You're reading: Ukrainian businesses to unite to help fight HIV/AIDS

(AP) – The explosion of HIV infection among young, working Ukrainians could stall economic growth, scare away investors and derail the new government’s promises of a better life in the former Soviet republic, experts warned Nov. 15.

“The HIV epidemic might be the key obstacle to economic growth in Ukraine,” Viktor Veselskiy, the country’s first deputy health minister, told a conference of business leaders.

The event was aimed at pressing industry to help this cash-starved government battle a growing HIV/AIDS problem that under worst-case scenarios could infect some 1.4 million Ukrainians – almost 3 percent of the population – within five years.

Ukraine already has one of the highest HIV infection rates in Eastern Europe, with the government saying 76,875 HIV-positive people have officially been registered since the first reported case in 1987.

President Viktor Yushchenko noted last weekend, however, that some experts suggest as many as 500,000 people – 1 percent of the population – are infected. Ukraine’s working young represent the largest number of victims, and infection rates have exploded in Ukraine’s industrial east and south.
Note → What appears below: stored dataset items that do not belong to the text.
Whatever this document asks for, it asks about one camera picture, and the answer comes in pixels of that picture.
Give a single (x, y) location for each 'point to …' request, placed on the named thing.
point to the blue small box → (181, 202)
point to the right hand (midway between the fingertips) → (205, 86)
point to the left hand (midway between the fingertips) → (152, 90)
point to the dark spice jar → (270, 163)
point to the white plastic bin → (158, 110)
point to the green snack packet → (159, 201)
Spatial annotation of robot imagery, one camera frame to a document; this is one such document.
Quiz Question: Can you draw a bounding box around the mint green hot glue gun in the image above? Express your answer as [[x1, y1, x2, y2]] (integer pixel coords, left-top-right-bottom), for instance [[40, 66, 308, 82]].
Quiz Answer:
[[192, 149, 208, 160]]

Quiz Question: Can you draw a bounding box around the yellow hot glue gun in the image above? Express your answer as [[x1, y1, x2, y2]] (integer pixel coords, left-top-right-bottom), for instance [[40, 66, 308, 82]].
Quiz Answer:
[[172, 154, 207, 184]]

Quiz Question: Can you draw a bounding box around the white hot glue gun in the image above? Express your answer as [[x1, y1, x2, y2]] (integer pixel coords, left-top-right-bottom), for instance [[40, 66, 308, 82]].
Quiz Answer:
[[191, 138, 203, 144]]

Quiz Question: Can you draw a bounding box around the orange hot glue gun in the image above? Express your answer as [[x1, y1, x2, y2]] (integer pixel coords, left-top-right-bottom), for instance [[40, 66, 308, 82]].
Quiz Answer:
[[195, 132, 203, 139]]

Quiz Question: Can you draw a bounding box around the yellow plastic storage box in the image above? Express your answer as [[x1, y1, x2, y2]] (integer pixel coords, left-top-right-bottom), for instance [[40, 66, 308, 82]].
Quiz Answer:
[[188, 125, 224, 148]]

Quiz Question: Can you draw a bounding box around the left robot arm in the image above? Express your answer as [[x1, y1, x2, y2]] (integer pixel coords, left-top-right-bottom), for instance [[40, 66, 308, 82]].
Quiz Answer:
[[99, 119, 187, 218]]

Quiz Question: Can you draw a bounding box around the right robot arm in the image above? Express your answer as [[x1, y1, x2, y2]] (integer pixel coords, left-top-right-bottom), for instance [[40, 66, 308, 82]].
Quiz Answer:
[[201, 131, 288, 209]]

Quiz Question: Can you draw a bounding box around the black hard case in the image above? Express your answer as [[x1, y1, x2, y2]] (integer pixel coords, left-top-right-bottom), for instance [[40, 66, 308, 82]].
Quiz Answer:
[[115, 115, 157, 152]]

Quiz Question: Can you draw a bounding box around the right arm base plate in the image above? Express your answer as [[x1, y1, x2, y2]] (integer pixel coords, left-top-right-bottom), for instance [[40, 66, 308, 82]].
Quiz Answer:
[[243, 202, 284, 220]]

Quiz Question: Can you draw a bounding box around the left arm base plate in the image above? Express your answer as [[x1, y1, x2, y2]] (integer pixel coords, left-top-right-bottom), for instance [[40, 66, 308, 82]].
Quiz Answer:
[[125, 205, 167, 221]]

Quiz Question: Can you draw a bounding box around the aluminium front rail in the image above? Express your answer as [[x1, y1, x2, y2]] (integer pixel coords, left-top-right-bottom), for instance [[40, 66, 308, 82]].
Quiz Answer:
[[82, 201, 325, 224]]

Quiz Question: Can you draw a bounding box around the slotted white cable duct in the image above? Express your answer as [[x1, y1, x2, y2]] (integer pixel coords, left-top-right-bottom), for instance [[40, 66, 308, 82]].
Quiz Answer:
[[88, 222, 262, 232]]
Some 39 new HIV cases are recorded every day in this nation of 47 million, experts said.

“Every investor when investing in a particular country will think twice when seeing rates like that,” Kinakh said.

The business leaders were encouraged to begin programs to educate their work force about prevention and take more active steps to discourage discrimination, which often pushes HIV-infected Ukrainians into the margins of society.

“HIV-infected people shouldn’t be seen as a threat, it’s the infection that’s the threat,” said former Foreign Minister Konstantyn Grytsenko.

Yushchenko has said that tackling HIV/AIDS will be a major focus for his administration next year. But the 2006 budget calls for reduced spending, not more, officials noted. Kinakh acknowledged that had to change.

Ukraine’s efforts to bring Western European living standards to this nation face huge hurdles if the future work force is decimated by HIV/AIDS, officials said.